そこにあるのは、同僚としての情愛を越えた、剥き出しの執着だ。湿った熱を帯び、今にも溢れ出しそうな切実な願い。
「俺のために、呼吸をしてくれ。俺のために、明日もその隣にいてくれ。……それじゃ、ダメか?」
対するクリスは、依然としてポーカーフェイスを崩さなかった。
氷細工のような無機質な表情。ニックの情熱的な言葉に対しても、驚きを露わにすることはない。
だが。
クリスの指先は、隠しようもなく震えていた。
つい先ほど窓枠に押し付けた煙草の灰が、震える指からこぼれ落ち、病室の床に小さく散る。
心臓が、肺が。
倒れた時とは全く違う、激しく、暴力的なまでの拍動を繰り返している。
冷え切っていたはずの体の芯から、ニックの言葉という火種によって、熱がじわりと広がっていく。

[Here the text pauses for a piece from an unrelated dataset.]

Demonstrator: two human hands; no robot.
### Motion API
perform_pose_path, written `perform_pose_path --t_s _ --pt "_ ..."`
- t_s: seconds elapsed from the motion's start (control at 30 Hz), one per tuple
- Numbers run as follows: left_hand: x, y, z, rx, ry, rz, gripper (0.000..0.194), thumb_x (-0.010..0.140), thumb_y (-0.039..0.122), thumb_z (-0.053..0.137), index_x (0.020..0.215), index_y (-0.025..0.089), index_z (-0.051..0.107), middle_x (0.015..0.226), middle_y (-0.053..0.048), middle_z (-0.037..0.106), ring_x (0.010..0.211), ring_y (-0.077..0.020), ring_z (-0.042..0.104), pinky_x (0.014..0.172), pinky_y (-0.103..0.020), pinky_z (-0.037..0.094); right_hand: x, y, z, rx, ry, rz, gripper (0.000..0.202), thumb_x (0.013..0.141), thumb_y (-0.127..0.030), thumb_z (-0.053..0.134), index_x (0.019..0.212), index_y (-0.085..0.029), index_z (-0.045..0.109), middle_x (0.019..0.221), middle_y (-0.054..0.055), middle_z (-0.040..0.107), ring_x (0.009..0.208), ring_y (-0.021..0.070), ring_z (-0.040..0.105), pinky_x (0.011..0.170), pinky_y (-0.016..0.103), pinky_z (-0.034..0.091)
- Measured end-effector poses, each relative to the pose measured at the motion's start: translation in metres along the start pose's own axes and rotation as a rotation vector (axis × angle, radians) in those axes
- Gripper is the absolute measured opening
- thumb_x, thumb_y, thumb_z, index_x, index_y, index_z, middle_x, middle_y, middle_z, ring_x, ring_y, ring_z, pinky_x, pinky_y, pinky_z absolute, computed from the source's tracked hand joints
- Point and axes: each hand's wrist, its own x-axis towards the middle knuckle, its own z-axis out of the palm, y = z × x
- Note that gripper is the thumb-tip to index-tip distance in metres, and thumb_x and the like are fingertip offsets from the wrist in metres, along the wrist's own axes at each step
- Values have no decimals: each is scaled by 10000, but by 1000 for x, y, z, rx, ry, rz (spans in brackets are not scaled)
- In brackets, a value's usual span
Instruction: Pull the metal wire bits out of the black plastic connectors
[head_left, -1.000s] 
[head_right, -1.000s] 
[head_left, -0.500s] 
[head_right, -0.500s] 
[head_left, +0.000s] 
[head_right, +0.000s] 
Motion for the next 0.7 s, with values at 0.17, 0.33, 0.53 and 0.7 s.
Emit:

クリスは、このままニックの瞳を見つめ続けることができず、逃げるように視線を窓の外へ戻した。
自分の投げやりな感情が、内側から激しく揺さぶられていることを悟られたくなかった。
「……あんた、本気かよ」
ぶっきらぼうに返したその声は、震えを隠すために低く抑えられていたが、先ほどまでの氷のような冷徹さは消えていた。
そこには、自分を必要だと言い切った男に対する、戸惑いと、否定しきれない熱が確かに混じっていた。
ニックは、窓の外を向いたままのクリスの背中を見つめ、少しだけ、その距離を縮めた。
病室に立ち込める煙の匂いは、もうすぐ、春の夜の風にかき消されようとしていた。